Keep every word of the listing and drop the images when you write it out.
START Supplied information
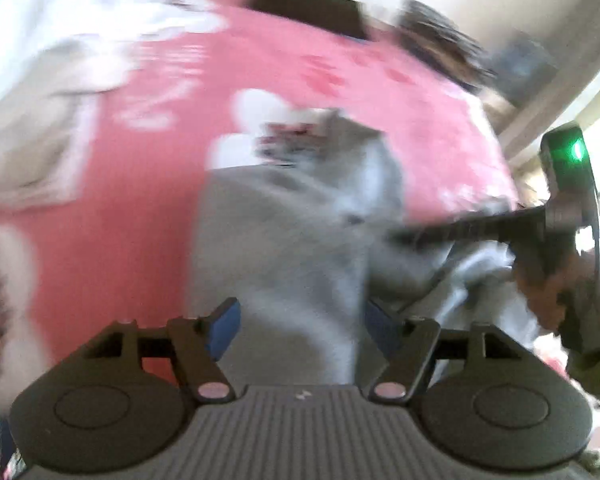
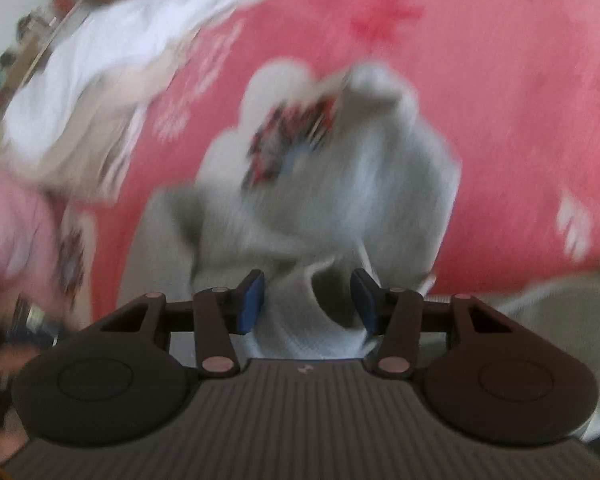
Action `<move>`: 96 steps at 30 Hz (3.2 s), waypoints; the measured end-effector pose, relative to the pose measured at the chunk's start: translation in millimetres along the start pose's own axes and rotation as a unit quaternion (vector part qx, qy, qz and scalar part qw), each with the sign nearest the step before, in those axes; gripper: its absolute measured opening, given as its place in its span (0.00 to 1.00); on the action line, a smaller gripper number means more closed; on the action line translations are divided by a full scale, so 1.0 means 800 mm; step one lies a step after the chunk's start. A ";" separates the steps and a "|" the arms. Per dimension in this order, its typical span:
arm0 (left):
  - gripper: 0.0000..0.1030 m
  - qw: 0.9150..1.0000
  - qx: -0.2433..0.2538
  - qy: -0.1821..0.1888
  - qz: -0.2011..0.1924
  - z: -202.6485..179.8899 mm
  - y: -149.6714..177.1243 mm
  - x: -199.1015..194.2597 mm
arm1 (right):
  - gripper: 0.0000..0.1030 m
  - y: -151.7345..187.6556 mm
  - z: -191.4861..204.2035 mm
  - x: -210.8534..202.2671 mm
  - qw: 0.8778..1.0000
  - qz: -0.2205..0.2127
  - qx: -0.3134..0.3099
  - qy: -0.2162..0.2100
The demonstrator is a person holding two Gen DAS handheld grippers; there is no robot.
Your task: Fold clothes
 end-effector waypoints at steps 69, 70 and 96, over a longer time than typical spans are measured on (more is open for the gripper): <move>0.13 0.982 -0.042 0.086 -0.165 -0.004 -0.104 0.025 | 0.13 0.031 -0.151 -0.287 0.957 -0.279 0.041 -0.066; 0.13 0.980 -0.043 0.083 -0.177 -0.008 -0.112 0.026 | 0.13 0.025 -0.152 -0.292 0.953 -0.289 0.047 -0.072; 0.12 0.972 0.050 -0.088 -0.210 -0.037 -0.512 0.220 | 0.12 -0.373 -0.285 -0.217 0.915 -0.386 0.118 0.021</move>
Point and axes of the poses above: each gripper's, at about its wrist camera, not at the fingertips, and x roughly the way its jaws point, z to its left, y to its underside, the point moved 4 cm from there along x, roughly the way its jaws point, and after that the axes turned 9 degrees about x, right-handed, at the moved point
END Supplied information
#### [Answer section]
Action `<move>`: 96 steps at 30 Hz (3.2 s), waypoints; the measured end-effector pose, relative to the pose measured at the chunk's start: translation in millimetres along the start pose's own axes and rotation as a unit quaternion (vector part qx, qy, qz and scalar part qw), each with the sign nearest the step before, in those axes; gripper: its absolute measured opening, given as its place in its span (0.00 to 1.00); on the action line, a smaller gripper number means more closed; on the action line translations are divided by a full scale, so 1.0 means 800 mm; step one lies a step after the chunk's start. A ";" separates the steps and a "|" the arms. Per dimension in this order, its typical span:
arm0 (left):
  - gripper: 0.0000..0.1030 m
  - qw: 0.9150..1.0000
  - qx: -0.2433..0.2538
  - qy: -0.1821..0.1888
  - qz: -0.2011..0.1924
  - z: -202.6485..179.8899 mm
  - y: -149.6714..177.1243 mm
  - x: -199.1015..194.2597 mm
arm1 (right):
  - gripper: 0.0000..0.1030 m
  - y: -151.7345..187.6556 mm
  - z: -191.4861..204.2035 mm
  - x: -210.8534..202.2671 mm
  - qw: 0.8778..1.0000
  - qz: -0.2205..0.2127
  - qx: -0.3134..0.3099
  - qy: -0.2162..0.2100
The demonstrator is a person holding two Gen DAS handheld grippers; there is no robot.
Your task: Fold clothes
 end-effector waypoints at steps 69, 70 and 96, over a longer time than typical spans are measured on (more is open for the gripper): <move>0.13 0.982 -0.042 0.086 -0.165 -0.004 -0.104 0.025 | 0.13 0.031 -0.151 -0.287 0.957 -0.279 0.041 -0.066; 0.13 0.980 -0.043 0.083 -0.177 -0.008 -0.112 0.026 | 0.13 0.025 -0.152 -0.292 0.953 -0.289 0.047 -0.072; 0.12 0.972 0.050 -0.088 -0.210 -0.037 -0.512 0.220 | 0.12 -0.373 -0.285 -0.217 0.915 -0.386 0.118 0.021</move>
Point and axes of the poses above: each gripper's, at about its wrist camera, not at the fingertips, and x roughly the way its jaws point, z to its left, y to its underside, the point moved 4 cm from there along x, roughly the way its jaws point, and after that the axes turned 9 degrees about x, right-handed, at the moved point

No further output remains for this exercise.